→ **PROBLEM TO WORK ON**:
What is needed is an exact copy of every record below.

--------------------

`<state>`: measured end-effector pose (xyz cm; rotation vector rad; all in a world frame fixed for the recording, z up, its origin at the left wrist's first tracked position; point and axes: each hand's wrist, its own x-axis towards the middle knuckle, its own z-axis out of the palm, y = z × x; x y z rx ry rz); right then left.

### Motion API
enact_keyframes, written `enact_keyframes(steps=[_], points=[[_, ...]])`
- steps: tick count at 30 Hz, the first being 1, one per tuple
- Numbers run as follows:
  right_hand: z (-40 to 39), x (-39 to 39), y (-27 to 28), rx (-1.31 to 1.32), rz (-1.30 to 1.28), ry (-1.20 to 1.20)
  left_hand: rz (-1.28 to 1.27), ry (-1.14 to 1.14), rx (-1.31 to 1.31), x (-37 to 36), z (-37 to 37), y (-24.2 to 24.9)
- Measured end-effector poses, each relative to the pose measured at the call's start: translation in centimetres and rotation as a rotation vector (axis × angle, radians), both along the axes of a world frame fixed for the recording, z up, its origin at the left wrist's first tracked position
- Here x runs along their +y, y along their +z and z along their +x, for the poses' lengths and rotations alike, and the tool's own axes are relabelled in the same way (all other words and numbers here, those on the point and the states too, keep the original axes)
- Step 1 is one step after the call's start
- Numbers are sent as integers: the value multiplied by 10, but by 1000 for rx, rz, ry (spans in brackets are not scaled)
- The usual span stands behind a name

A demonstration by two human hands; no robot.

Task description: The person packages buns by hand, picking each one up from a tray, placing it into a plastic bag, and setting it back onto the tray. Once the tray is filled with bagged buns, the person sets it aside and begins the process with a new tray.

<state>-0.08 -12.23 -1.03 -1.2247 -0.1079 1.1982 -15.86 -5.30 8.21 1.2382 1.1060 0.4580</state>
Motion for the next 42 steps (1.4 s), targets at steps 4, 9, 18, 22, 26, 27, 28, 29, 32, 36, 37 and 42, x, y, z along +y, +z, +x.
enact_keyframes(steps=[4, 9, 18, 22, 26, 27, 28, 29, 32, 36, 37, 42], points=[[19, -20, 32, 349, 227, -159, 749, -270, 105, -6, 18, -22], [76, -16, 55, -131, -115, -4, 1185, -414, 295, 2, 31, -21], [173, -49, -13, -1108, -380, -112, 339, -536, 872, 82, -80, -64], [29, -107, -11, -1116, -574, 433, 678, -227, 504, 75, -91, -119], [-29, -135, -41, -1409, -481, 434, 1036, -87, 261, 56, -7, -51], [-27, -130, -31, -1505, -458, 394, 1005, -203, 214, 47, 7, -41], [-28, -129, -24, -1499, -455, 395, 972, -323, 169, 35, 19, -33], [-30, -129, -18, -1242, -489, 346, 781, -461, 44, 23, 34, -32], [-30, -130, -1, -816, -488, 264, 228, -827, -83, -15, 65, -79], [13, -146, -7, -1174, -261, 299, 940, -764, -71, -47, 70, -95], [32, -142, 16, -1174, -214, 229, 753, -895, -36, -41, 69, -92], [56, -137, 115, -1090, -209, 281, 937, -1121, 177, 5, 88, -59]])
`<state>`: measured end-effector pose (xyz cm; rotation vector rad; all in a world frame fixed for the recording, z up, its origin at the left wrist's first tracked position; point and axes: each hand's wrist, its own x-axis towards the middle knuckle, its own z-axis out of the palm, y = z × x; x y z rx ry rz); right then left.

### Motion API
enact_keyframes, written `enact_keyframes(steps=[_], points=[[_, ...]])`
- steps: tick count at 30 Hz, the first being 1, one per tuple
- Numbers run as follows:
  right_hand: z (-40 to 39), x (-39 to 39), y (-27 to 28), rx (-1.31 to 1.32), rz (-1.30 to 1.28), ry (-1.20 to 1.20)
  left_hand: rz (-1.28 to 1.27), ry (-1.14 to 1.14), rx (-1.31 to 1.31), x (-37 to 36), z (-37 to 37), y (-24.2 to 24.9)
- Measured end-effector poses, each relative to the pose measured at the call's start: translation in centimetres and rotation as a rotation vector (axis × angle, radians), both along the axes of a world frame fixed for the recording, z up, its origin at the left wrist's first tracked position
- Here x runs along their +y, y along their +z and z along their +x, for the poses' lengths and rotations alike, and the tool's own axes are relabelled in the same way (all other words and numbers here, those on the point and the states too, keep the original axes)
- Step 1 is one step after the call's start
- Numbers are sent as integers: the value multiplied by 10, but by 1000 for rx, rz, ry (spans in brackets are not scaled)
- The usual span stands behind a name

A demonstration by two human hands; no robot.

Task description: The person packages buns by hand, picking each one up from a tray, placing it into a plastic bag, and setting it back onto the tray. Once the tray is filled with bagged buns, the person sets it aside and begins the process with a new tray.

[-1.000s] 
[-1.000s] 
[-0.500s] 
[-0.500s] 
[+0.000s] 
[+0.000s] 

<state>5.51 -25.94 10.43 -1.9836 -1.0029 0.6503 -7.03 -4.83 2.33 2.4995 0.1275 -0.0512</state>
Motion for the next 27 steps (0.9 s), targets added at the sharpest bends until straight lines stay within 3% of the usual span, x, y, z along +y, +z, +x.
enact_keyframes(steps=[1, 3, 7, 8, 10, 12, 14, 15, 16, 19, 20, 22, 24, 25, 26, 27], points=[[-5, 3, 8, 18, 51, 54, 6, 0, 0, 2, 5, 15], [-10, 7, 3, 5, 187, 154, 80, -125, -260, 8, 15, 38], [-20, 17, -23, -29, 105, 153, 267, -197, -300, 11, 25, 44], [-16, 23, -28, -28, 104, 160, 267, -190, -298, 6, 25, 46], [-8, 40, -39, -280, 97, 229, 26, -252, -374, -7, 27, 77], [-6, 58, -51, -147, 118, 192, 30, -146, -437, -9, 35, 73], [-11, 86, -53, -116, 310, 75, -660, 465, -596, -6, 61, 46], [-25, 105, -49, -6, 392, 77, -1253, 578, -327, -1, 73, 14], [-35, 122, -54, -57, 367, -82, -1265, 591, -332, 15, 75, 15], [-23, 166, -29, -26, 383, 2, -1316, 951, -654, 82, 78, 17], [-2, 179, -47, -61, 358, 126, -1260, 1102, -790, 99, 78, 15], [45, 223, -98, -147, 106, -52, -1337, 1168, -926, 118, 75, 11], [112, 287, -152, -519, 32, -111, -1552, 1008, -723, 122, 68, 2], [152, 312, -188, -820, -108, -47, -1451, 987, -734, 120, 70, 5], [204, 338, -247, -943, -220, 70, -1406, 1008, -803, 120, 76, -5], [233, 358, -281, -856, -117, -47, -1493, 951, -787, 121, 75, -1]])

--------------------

→ **WRITTEN ANSWER**:
`<state>`: measured end-effector pose (xyz cm; rotation vector rad; all in a world frame fixed for the recording, z up, its origin at the left wrist's first tracked position; point and axes: each hand's wrist, its own x-axis towards the middle knuckle, its own z-axis out of the palm, y = z × x; x y z rx ry rz); right then left.

### Motion API
enact_keyframes, written `enact_keyframes(steps=[_], points=[[_, ...]])`
- steps: tick count at 30 Hz, the first being 1, one per tuple
- Numbers run as follows:
  right_hand: z (-40 to 39), x (-39 to 39), y (-27 to 28), rx (-1.31 to 1.32), rz (-1.30 to 1.28), ry (-1.20 to 1.20)
  left_hand: rz (-1.28 to 1.27), ry (-1.14 to 1.14), rx (-1.31 to 1.31), x (-37 to 36), z (-37 to 37), y (-24.2 to 24.9)
- Measured end-effector poses, each relative to the pose measured at the call's start: translation in centimetres and rotation as a rotation vector (axis × angle, radians), both along the axes of a world frame fixed for the recording, z up, its origin at the left wrist's first tracked position
- Here x runs along their +y, y along their +z and z along their +x, for the poses' lengths and rotations alike, and the tool's own axes are relabelled in the same way (all other words and numbers here, those on the point and the states too, keep the original axes)
- Step 1 is one step after the call's start
- Numbers are sent as integers: the value multiplied by 10, but by 1000 for rx, rz, ry (spans in brackets are not scaled)
- The usual span stands behind a name

A demonstration by two human hands; no robot.

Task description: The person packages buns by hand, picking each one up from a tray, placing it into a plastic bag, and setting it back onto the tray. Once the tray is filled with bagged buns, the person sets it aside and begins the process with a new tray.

<state>-0.08 -12.23 -1.03 -1.2247 -0.1079 1.1982 -15.86 -5.30 8.21 1.2382 1.1060 0.4580</state>
Motion for the next 42 steps (1.4 s), targets at steps 4, 9, 18, 22, 26, 27, 28, 29, 32, 36, 37 and 42, x, y, z along +y, +z, +x.
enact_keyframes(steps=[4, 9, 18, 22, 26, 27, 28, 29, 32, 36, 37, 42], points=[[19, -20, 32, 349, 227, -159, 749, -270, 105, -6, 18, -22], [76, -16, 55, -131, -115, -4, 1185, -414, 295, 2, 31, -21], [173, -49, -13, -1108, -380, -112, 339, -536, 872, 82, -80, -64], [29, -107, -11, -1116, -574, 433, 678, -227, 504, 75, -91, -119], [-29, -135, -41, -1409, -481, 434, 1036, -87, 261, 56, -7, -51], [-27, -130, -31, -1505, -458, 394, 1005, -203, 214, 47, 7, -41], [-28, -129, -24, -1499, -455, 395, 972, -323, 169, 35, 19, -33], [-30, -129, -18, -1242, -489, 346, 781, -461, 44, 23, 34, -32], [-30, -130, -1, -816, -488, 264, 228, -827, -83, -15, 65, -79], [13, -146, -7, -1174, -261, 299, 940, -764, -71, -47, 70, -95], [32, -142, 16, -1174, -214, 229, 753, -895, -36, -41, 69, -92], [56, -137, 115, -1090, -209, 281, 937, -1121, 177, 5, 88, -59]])
`<state>`: measured end-effector pose (xyz cm; rotation vector rad; all in a world frame fixed for the recording, z up, its origin at the left wrist's first tracked position; point and axes: each hand's wrist, its own x-axis towards the middle knuckle, its own z-axis out of the palm, y = z × x; x y z rx ry rz); right then left.

### Motion API
enact_keyframes, written `enact_keyframes(steps=[_], points=[[_, ...]])`
- steps: tick count at 30 Hz, the first being 1, one per tuple
- Numbers run as follows:
  right_hand: z (-40 to 39), x (-39 to 39), y (-27 to 28), rx (-1.31 to 1.32), rz (-1.30 to 1.28), ry (-1.20 to 1.20)
  left_hand: rz (-1.28 to 1.27), ry (-1.14 to 1.14), rx (-1.31 to 1.31), x (-37 to 36), z (-37 to 37), y (-24.2 to 24.9)
- Measured end-effector poses, each relative to the pose measured at the call's start: translation in centimetres and rotation as a rotation vector (axis × angle, radians), both along the axes of a world frame fixed for the recording, z up, its origin at the left wrist's first tracked position
- Here x runs along their +y, y along their +z and z along their +x, for the poses' lengths and rotations alike, and the tool's own axes are relabelled in the same way (all other words and numbers here, those on the point and the states too, keep the original axes)
- Step 1 is one step after the call's start
- Numbers are sent as integers: the value multiplied by 10, but by 1000 for rx, rz, ry (spans in brackets are not scaled)
- The usual span stands behind a name

A demonstration by two human hands; no robot.

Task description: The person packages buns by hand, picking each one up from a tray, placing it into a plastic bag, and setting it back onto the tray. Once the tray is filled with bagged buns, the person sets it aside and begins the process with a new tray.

[-1.000s] 
[-1.000s] 
[-0.500s] 
[-0.500s] 
[+0.000s] 
[+0.000s] 

<state>5.51 -25.94 10.43 -1.9836 -1.0029 0.6503 -7.03 -4.83 2.33 2.4995 0.1275 -0.0512</state>
Motion for the next 27 steps (0.9 s), targets added at the sharpest bends until straight lines stay within 3% of the usual span, x, y, z along +y, +z, +x.
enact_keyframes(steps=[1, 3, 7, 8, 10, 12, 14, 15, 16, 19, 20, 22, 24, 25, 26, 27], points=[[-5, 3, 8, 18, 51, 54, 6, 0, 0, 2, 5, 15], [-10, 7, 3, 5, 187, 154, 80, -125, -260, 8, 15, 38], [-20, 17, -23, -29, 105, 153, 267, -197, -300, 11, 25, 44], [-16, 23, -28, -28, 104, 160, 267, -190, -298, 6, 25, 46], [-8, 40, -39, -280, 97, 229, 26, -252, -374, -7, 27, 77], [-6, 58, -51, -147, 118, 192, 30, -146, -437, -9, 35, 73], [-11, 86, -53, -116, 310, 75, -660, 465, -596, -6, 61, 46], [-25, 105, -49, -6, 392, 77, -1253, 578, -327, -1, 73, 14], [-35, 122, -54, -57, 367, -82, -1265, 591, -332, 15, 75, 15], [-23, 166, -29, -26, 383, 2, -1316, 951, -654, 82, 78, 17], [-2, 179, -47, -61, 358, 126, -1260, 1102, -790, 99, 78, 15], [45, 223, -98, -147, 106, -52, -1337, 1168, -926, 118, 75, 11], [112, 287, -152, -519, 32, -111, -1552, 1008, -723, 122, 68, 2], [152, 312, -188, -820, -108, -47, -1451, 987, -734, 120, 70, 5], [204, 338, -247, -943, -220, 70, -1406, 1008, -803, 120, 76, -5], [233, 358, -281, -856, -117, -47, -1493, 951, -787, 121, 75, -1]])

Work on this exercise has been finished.